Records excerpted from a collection
***
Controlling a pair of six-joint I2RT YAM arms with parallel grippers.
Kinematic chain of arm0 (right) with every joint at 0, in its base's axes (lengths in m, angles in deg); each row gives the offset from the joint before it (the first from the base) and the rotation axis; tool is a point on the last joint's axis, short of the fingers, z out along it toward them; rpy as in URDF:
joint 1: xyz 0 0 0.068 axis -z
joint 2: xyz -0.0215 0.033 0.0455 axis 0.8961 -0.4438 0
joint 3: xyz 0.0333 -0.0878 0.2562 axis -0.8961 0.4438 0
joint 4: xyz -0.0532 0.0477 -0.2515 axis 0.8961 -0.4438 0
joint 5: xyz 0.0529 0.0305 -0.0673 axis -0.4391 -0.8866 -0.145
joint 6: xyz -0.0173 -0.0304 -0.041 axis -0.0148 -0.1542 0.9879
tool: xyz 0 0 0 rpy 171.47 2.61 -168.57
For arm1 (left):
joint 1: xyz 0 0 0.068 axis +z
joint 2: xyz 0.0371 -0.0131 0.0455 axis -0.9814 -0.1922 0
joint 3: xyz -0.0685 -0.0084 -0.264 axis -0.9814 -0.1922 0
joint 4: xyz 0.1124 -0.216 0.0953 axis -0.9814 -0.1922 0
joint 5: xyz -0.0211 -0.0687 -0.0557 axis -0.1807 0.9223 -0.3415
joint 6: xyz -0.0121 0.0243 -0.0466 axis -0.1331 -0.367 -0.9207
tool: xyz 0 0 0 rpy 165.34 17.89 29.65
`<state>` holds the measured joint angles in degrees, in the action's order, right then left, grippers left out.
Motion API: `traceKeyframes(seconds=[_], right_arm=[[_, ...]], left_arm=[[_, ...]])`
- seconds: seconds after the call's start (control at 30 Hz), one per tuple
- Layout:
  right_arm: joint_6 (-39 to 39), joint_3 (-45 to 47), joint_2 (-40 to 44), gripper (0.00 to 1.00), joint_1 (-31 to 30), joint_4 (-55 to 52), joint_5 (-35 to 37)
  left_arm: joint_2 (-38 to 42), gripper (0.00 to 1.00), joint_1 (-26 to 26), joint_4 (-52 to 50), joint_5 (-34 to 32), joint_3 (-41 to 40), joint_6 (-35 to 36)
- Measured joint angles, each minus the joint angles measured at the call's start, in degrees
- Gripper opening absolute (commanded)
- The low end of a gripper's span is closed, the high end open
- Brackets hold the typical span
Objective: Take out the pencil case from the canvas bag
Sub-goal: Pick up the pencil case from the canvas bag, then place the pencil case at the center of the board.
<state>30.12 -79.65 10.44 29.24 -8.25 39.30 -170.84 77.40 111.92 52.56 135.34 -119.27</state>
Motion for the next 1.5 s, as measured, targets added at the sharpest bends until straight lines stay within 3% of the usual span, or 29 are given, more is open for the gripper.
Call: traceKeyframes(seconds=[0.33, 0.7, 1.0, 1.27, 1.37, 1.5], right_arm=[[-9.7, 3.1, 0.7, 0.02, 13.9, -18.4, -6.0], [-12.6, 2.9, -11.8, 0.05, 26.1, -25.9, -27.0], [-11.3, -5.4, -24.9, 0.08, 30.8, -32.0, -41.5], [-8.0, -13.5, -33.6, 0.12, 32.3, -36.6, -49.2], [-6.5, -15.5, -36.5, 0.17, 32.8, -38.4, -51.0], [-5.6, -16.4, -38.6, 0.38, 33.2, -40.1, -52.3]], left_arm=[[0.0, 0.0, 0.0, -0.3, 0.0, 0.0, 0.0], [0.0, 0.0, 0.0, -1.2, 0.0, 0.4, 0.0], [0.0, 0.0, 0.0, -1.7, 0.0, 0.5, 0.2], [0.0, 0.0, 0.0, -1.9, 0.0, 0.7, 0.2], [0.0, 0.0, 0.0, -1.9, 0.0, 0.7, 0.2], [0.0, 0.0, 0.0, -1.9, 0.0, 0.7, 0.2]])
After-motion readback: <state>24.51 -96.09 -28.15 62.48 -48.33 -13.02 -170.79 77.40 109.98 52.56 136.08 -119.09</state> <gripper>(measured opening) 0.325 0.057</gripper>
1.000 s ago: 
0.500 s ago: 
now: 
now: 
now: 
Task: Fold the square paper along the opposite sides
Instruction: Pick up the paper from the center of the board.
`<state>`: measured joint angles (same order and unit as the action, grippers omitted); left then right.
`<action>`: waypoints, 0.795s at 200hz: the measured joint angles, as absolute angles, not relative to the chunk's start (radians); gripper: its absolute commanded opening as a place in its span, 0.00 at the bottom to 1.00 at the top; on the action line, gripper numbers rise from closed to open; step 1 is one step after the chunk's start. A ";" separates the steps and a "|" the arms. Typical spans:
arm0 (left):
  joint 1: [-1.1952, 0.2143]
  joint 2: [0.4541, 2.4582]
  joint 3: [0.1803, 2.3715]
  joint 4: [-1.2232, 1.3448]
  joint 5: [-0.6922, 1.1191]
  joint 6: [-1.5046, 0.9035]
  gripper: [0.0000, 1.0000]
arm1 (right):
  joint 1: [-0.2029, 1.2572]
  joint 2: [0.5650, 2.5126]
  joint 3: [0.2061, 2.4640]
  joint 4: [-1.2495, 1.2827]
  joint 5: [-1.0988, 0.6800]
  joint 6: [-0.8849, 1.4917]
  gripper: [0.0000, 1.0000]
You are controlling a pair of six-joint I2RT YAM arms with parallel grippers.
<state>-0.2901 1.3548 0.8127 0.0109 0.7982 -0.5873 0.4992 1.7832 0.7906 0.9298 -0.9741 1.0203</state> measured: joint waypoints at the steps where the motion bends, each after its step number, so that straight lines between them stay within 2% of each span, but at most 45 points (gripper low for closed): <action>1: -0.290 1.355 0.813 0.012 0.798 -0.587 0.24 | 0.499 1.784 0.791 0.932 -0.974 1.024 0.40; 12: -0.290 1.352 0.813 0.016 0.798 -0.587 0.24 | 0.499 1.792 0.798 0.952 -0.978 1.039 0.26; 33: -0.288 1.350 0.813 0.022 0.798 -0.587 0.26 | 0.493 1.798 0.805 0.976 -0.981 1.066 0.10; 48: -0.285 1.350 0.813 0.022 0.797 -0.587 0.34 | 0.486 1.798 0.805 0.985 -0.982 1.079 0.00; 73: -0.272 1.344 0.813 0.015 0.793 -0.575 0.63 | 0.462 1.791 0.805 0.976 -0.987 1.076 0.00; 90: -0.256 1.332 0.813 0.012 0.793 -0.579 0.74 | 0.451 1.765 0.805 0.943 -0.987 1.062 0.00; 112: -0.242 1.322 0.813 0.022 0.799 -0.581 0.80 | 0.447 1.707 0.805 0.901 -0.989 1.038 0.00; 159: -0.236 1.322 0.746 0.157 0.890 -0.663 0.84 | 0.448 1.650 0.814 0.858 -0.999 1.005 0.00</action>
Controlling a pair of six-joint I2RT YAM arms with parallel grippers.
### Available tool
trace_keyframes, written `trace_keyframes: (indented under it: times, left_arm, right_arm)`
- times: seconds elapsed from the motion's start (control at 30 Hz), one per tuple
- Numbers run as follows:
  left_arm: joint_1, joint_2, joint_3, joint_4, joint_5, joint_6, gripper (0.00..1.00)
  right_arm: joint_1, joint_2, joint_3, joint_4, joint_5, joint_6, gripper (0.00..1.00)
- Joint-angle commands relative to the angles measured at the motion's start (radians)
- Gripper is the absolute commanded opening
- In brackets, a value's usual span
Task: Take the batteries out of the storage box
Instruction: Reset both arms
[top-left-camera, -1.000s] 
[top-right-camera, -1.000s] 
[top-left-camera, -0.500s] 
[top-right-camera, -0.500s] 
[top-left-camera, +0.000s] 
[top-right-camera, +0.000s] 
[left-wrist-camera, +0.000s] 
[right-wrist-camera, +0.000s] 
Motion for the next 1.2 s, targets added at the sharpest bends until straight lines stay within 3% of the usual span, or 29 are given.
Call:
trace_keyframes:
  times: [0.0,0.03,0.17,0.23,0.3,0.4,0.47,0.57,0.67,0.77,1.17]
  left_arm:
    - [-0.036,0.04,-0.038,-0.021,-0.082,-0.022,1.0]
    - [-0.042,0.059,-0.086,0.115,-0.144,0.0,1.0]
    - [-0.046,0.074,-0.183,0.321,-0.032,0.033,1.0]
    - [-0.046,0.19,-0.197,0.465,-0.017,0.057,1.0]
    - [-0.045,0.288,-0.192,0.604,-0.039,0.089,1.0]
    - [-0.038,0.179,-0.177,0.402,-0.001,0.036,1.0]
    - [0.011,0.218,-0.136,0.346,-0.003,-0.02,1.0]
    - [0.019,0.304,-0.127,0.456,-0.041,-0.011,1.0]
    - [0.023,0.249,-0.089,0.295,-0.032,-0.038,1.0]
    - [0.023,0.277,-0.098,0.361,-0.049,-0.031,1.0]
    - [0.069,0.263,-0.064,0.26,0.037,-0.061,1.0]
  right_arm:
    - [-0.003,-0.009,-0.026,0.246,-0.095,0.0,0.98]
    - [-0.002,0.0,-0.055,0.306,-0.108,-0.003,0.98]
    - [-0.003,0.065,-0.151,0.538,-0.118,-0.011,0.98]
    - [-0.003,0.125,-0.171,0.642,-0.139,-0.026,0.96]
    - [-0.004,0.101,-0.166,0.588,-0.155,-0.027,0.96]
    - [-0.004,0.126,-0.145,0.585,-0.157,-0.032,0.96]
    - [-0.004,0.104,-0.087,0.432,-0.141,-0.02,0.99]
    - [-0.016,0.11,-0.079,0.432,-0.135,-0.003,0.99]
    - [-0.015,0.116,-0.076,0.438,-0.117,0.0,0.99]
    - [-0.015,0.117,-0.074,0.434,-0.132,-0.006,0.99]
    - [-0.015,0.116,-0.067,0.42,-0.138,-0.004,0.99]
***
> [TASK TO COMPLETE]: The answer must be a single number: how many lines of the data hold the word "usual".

> [EXERCISE OUTPUT]: 3